Diet is a key factor when it comes to preserving our kidneys’ health. In fact, almost all kidney diseases (KD) benefit from a change of diet as part of the treatment process.
The recommended dietary changes depend on other health conditions of the patient, the particular type of KD, and the stage (or progression level) of KD. However, there are several types of foods and nutrients that kidney dietitians may need to modify when preparing tailored renal diets for their patients.  Those include:
- Sodium (salt)
- Potassium-rich foods
- Phosphorus-rich foods
Specifically, dietary protein is a very controversial topic, as various types exist: animal and plant-based proteins, with high or low quality. And there are many common misconceptions about how protein consumption is related to the health of our kidneys.
This article will guide you through the relationship between kidneys and protein!
Let’s dive in!
Table of Contents
Can high protein diet compromise kidney health?
A 2020 review paper suggests that a high protein diet (HPD) may lead to impaired glomerular filtration process (when the kidneys filter excess fluid and waste products from the blood into the urine). 
Due to a significant rise in the levels of amino acids and other waste products from protein metabolism, the arteries around the kidneys may dilate, causing hyperfiltration. This could lead to chronic kidney disease (CKD) or other kidney impairment.
The paper also emphasizes the fact that individuals with healthy kidneys are less likely to be affected by a HPD, but there are other individuals that might bear higher risk:
- People with diabetes
- People with a high Body Mass Index (BMI)
- Individuals with a solitary kidney
- Patients at early stages of CKD
High blood pressure can be a leading cause for CKD
According to the NIDDKD, increased blood pressure is the second leading cause of CKD development.  At the same time, hypertension is closely related to overconsumption of animal-based protein, especially red meat. 
In that sense, long term and uncontrolled hypertension may lead to increased intraglomerular pressure (pressure in the blood vessels around the kidney) in individuals who are at risk of kidney disease.  This may lead to dilation of blood vessels, filtration impairment, and further progression of KD.
Can plant-based protein consumption slow down kidney malfunction?
Several studies suggest that diets high in plant-based protein can be associated with a lower degree of kidney damage, compared to animal protein intake 
In that sense, vegetarian and plant-based diets may have beneficial effects on blood pressure and glucose, leading to improved health of the blood vessels. As a result, switching from animal to plant protein sources in your meals may limit KD progression and prevent secondary complications. 

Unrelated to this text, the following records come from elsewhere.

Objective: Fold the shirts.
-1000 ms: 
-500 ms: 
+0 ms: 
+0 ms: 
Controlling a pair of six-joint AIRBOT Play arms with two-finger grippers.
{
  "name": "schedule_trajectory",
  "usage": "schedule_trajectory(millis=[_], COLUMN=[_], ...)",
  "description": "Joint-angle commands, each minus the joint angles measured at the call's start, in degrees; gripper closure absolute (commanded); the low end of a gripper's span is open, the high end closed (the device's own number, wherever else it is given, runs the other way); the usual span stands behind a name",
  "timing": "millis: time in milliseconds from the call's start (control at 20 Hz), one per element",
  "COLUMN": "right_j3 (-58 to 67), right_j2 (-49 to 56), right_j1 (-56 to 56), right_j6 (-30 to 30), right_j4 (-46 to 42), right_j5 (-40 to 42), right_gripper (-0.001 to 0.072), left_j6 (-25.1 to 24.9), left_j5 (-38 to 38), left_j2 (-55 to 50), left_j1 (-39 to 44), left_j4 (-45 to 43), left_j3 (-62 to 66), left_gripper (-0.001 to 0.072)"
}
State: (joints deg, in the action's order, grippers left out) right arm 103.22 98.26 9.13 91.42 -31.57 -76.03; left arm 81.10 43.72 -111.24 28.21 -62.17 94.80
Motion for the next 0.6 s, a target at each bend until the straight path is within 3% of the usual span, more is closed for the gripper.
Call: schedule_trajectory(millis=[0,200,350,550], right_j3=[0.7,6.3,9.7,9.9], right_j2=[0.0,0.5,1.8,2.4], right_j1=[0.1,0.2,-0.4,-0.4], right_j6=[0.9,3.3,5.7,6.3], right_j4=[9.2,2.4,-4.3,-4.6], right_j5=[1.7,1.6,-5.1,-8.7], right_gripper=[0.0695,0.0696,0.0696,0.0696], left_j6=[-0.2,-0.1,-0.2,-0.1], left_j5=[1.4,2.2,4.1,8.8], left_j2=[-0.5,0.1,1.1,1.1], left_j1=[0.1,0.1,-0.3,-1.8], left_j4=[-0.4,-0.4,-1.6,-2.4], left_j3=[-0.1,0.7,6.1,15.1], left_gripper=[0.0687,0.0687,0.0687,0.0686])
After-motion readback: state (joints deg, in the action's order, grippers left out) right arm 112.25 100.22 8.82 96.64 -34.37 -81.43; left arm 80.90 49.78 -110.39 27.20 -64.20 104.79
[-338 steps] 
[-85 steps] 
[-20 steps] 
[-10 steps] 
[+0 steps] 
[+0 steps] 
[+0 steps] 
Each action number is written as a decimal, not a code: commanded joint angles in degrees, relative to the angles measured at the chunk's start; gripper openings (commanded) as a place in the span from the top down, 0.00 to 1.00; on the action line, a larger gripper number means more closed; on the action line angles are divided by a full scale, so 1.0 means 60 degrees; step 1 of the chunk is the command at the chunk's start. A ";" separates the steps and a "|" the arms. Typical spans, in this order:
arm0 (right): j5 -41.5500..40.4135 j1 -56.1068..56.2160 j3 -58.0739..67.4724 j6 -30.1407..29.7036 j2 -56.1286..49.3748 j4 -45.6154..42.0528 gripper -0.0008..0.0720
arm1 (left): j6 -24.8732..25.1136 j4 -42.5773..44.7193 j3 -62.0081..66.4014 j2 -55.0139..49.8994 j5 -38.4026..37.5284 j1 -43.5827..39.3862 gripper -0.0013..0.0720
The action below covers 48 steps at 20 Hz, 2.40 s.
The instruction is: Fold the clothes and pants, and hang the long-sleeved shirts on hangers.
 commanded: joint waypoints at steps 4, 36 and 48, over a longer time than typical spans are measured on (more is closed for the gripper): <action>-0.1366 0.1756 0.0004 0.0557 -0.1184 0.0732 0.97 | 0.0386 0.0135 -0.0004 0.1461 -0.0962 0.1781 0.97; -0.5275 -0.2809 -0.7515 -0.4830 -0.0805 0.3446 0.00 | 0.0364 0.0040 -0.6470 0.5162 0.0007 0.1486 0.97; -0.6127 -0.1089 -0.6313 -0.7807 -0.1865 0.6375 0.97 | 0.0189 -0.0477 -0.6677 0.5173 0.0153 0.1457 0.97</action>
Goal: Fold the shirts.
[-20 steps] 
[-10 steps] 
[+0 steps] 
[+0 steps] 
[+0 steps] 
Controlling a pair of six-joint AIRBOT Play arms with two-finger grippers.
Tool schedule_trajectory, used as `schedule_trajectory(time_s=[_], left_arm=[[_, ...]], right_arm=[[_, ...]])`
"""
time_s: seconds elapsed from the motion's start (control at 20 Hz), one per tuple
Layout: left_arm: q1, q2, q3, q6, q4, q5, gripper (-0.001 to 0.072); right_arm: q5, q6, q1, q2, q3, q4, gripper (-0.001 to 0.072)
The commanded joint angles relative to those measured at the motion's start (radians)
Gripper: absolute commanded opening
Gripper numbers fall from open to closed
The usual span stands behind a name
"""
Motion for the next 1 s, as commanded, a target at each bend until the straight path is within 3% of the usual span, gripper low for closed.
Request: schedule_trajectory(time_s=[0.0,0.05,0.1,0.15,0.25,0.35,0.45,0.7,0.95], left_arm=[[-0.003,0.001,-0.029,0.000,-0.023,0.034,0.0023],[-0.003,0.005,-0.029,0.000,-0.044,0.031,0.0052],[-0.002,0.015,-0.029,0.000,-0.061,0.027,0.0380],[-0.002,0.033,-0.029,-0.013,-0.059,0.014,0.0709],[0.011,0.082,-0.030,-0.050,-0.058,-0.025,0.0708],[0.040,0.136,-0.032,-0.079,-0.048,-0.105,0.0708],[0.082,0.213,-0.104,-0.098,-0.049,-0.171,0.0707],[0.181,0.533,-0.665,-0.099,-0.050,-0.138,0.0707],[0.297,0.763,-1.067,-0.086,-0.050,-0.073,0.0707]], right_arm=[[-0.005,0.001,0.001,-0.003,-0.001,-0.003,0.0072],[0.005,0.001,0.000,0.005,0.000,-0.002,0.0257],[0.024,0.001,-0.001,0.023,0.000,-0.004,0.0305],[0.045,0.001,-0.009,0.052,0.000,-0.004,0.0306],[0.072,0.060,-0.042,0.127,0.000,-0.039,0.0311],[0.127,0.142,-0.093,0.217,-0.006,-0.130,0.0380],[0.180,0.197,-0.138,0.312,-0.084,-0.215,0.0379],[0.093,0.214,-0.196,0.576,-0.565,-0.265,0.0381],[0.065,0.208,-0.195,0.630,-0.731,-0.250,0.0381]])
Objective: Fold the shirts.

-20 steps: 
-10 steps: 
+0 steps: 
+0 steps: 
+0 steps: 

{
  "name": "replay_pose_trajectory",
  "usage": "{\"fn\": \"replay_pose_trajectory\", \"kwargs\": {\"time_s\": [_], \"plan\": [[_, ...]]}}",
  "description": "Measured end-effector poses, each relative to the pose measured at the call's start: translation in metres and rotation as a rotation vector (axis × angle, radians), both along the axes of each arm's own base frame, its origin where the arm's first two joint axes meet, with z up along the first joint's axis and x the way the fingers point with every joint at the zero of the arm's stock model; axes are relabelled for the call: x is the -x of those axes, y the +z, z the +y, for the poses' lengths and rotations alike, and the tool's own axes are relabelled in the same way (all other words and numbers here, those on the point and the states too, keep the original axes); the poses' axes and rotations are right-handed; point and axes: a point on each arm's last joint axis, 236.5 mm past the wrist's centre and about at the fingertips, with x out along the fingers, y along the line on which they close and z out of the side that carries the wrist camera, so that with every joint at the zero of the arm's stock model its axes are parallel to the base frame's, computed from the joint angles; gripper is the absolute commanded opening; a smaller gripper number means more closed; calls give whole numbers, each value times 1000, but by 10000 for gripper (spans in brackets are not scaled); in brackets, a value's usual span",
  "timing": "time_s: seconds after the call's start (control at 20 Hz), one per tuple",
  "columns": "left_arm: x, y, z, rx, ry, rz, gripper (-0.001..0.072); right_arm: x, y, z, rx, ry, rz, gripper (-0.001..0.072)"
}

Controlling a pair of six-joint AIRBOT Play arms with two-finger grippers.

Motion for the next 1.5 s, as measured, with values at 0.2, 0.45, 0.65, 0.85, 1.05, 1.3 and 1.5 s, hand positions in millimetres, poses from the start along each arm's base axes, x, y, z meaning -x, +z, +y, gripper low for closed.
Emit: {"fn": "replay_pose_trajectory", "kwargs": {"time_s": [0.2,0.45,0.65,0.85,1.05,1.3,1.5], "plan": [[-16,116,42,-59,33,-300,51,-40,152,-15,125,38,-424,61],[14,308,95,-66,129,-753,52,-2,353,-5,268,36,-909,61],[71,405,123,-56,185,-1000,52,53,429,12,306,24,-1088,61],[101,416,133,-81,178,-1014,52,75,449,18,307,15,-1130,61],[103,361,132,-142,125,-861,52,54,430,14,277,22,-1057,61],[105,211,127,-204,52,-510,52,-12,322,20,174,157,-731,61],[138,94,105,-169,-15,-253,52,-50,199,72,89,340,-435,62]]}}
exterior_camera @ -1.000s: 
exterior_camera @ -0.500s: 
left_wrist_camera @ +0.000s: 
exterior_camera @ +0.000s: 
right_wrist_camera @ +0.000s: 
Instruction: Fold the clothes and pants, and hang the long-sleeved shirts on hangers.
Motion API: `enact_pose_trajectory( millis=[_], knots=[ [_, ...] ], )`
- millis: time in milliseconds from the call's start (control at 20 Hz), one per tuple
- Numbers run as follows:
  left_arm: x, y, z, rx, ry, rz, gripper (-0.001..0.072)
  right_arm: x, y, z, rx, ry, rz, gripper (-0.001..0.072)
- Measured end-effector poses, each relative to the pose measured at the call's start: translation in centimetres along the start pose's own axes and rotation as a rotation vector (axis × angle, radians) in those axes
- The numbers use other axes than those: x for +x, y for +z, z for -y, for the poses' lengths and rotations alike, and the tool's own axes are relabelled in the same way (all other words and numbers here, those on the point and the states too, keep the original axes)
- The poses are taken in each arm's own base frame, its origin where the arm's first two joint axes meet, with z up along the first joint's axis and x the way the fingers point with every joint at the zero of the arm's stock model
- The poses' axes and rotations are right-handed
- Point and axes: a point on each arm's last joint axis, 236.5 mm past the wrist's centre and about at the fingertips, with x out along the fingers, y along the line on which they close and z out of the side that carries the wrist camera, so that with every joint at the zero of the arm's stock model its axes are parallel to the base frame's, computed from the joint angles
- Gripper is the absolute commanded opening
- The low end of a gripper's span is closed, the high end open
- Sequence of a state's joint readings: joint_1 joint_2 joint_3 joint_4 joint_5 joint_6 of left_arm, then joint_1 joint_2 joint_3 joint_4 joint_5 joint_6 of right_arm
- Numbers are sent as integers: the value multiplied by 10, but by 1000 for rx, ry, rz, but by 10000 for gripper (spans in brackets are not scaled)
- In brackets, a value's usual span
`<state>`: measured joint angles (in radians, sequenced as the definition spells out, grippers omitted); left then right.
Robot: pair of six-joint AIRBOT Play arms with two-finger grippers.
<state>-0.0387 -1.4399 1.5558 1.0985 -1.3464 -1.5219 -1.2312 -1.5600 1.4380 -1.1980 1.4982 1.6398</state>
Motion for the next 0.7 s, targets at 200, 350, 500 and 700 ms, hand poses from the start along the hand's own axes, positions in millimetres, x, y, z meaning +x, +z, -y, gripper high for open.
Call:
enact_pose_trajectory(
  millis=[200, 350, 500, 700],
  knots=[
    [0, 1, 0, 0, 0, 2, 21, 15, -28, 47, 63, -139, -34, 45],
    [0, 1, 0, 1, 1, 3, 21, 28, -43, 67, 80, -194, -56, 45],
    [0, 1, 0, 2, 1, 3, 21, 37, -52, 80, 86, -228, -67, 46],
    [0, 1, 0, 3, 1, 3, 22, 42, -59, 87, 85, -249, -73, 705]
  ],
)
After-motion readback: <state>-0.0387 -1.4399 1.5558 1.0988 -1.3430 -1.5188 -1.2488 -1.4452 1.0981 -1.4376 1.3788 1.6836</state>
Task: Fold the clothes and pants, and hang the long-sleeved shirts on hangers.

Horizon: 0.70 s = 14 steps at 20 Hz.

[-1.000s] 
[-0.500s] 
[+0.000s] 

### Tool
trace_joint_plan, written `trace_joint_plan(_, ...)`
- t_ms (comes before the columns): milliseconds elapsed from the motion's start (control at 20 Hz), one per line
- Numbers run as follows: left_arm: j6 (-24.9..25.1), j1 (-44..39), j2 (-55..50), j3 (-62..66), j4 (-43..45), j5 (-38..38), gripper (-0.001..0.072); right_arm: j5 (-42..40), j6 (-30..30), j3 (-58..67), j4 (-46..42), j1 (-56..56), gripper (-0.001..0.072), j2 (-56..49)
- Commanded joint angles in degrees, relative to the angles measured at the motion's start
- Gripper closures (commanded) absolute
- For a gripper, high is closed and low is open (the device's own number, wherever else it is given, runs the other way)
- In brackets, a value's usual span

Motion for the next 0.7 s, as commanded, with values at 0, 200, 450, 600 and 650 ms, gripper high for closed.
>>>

Do all kidney patients need the same amount of protein?
Individuals need to consume different amounts and types of proteins in order to support their body functions and control their kidney health. The National Kidney Foundation gives some hints on how much protein to consume. 
- KD without dialysis: It can be beneficial to adopt a low or moderate protein diet, limit the consumption of red meat, and include more plant protein sources.
- Individuals on dialysis: Increased protein intake is important, as dialysis patients have higher protein needs. Dialysis damages important proteins from blood and gets rid of excess byproducts from protein metabolism. A low-protein diet can lead to malnutrition in people on dialysis
There is no single answer to the question, “Is dietary protein bad for your kidneys?” because there are many factors that we have to look into. Always follow the recommendations of your healthcare provider to prevent complications.
Disclaimer: This information is meant for educational purposes only. It is not intended to replace the counsel of a medical doctor.